## The task
Copy out exactly the lines beginning with the one that contains "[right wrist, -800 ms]" and ending at the last line of the listing, skipping any pictures.

[Start of section]

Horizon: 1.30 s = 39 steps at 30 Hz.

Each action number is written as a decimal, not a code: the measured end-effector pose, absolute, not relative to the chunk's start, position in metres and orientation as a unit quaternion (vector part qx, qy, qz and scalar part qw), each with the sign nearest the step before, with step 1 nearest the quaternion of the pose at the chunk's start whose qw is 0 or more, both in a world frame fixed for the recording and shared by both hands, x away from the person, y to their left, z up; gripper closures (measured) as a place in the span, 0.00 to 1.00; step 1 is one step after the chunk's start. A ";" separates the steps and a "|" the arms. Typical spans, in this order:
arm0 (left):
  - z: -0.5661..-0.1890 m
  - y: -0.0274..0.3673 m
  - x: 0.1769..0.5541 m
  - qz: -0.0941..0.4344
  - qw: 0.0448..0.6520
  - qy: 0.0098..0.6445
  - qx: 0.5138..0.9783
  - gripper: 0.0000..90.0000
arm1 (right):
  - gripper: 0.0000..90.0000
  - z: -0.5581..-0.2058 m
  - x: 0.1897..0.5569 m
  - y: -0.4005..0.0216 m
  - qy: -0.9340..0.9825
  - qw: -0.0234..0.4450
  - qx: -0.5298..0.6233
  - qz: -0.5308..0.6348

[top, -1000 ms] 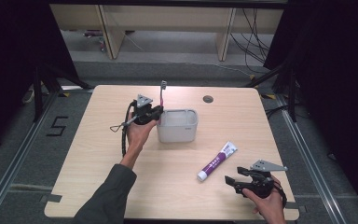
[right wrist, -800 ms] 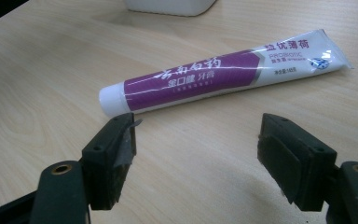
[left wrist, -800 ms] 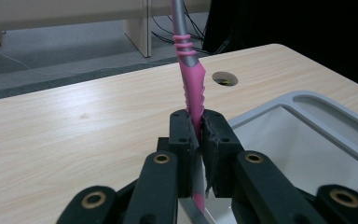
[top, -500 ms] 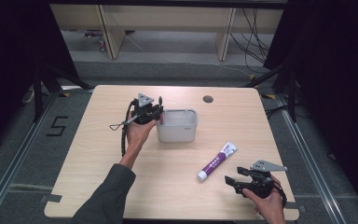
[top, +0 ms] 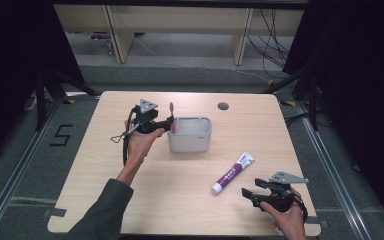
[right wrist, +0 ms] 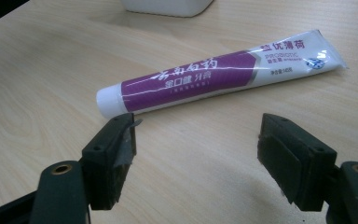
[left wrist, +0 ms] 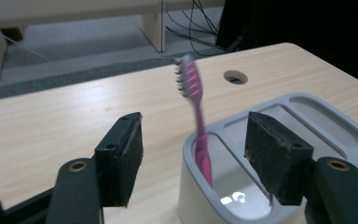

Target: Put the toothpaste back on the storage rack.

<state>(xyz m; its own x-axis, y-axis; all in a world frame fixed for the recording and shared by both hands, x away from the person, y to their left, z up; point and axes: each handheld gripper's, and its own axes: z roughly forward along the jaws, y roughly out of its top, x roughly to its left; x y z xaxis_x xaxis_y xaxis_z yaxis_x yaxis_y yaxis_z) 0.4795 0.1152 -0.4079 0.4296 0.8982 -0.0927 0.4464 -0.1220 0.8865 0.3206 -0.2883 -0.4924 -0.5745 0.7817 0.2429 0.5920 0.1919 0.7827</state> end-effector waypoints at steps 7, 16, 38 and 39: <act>-0.408 0.127 0.471 0.240 0.461 0.482 0.706 0.36 | 0.32 -0.492 0.319 -0.286 0.760 0.090 0.463 0.448; -0.406 0.146 0.450 0.222 0.470 0.479 0.707 0.34 | 0.32 -0.492 0.321 -0.289 0.768 0.114 0.448 0.443; -0.427 0.168 0.410 0.195 0.475 0.464 0.722 0.29 | 0.33 -0.491 0.323 -0.292 0.762 0.119 0.450 0.450; -0.427 0.168 0.410 0.195 0.475 0.464 0.722 0.29 | 0.33 -0.491 0.323 -0.292 0.762 0.119 0.450 0.450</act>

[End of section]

## Task output
[right wrist, -800 ms] 
[left wrist, -800 ms] 
[top, -500 ms] 
[top, +0 ms] 
[right wrist, +0 ms] 
[left wrist, +0 ms] 

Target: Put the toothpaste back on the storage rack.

<state>(xyz m; its own x-axis, y-axis; all in a world frame fixed for the recording and shared by both hands, x away from the person, y to their left, z up; point and axes: each handheld gripper's, and its own axes: z roughly forward along the jaws, y roughly out of its top, x roughly to its left; x y z xaxis_x xaxis_y xaxis_z yaxis_x yaxis_y yaxis_z) 0.4795 0.1152 -0.4079 0.4296 0.8982 -0.0927 0.4464 -0.1220 0.8865 0.3206 -0.2883 -0.4924 -0.5745 0.7817 0.2429 0.5920 0.1919 0.7827</state> end-effector waypoints at steps 7, 16, 38 and 39: <act>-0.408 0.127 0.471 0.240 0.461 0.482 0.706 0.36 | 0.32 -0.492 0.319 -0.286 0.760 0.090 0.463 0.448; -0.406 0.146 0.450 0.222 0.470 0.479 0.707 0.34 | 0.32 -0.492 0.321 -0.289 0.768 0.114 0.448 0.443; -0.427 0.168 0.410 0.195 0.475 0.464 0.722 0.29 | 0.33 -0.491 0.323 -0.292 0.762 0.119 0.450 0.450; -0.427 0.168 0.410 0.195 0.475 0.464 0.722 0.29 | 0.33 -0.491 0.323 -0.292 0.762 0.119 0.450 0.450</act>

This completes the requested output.